Pada saat itu, Aku sedikit heran melihat pemandangan ini. Seorang siswi yang bertingkah bebas dan semaunya dilingkungan sekolah.
Karena penasaran, Aku pun mencari tahu identitas gadis itu. Termasuk mencari identitas gadis yang sedang Ku cari.
Flash Back On
"Pak Alif, ini adalah meja kerja Bapak. Kebetulan sekali Kita satu ruangan, jadi jika Bapak butuh sesuatu katakan saja kepada Saya. In shaa Allah, jika Saya mampu pasti Saya bantu." Ucap Pak Imron, guru BK sekolah ini ramah kepadaKu.
"Terimakasih banyak, Pak.Saya sangat terbantu dengan tawaran Bapak.." Ucap Ku berterimakasih sekaligus bersyukur karena peluang Ku untuk mencari identitas dan informasi gadis itu sudah terbuka.
"Sama sama.." Jawabnya ramah.
Setelah berpikir cukup lama akhirnya Ku beranikan diriKu untuk bertanya kepada Pak Imron, melihat saat ini kegiatan belajar mengajar di sekolah ini belum terlalu aktif karena memasuki tahun pelajaran baru.

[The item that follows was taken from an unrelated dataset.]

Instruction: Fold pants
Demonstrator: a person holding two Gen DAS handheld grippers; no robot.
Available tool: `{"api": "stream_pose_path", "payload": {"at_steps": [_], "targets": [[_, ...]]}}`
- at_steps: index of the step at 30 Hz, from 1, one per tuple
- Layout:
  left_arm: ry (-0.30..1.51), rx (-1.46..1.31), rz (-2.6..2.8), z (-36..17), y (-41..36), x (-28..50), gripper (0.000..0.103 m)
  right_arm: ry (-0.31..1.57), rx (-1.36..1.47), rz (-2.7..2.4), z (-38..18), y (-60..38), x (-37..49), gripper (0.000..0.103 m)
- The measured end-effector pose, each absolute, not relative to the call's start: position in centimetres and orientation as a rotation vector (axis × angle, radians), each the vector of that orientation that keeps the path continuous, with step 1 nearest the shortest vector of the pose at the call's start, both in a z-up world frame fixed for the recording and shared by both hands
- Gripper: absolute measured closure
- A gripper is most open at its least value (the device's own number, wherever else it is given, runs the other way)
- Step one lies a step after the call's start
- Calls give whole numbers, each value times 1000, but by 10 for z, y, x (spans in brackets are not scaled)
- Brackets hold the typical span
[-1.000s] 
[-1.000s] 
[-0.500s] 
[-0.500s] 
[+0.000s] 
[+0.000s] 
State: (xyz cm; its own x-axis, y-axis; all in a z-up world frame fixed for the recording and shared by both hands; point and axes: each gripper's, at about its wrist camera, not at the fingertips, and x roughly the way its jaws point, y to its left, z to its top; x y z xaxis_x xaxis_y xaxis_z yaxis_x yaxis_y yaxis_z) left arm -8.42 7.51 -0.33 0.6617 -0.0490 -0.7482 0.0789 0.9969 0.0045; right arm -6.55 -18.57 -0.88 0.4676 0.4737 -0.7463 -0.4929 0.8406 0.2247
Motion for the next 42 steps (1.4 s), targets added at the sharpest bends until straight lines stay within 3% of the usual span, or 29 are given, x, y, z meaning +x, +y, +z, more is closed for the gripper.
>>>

"Ehem, Pak Imron..tadi pagi Saya bertemu dengan seorang Siswi yang berpakaian sangat tidak pantas. Gadis ini menggunakan seragam sekolah namun kelihatannya Ia sengaja memotong seragamnya semini mungkin..Apakah sekolah tidak memberikan teguran untuk Siswi yang seperti itu?" Tanya Ku tidak percaya.
Pak Imron mengernyitkan dahinya, seperti sedang berpikir.
"Gadis yang mana, Pak Alif? Sepertinya Saya tidak pernah melihat Gadis yang seperti itu di sekolah ini.." Jawabnya terdengar ragu ragu.
"Pak Imron benar benar tidak tau?" TanyaKu masih belum percaya.
Ia mengerutkan dahinya, terlihat berpikir. Tiba tiba muncul dari ruangan sebelah seorang wanita yang mengenakan baju batik.
"Itu Zahra, Pak." Ucapnya mantab seraya duduk di sebelah Pak Imron dengan senyum ramahnya.
"Zahra..oh benar, Gadis itu memang seperti itu..tidak mau mendengar." Jelas Pak Imron terdengar kesal.
"Zahra?" Gumam Ku sambil berpikir keras.
Apakah mungkin, Zahra adiknya Razi?
Tapi, bukankah Razi pernah mengatakan jika Zahra, adiknya adalah seorang gadis pendiam?
Itu pasti bukan Dia.
"Tapi, mengapa pihak sekolah tidak menindak Siswi seperti itu? bukan kah Ia sudah sangat keterlaluan..?" Tanya Ku penasaran.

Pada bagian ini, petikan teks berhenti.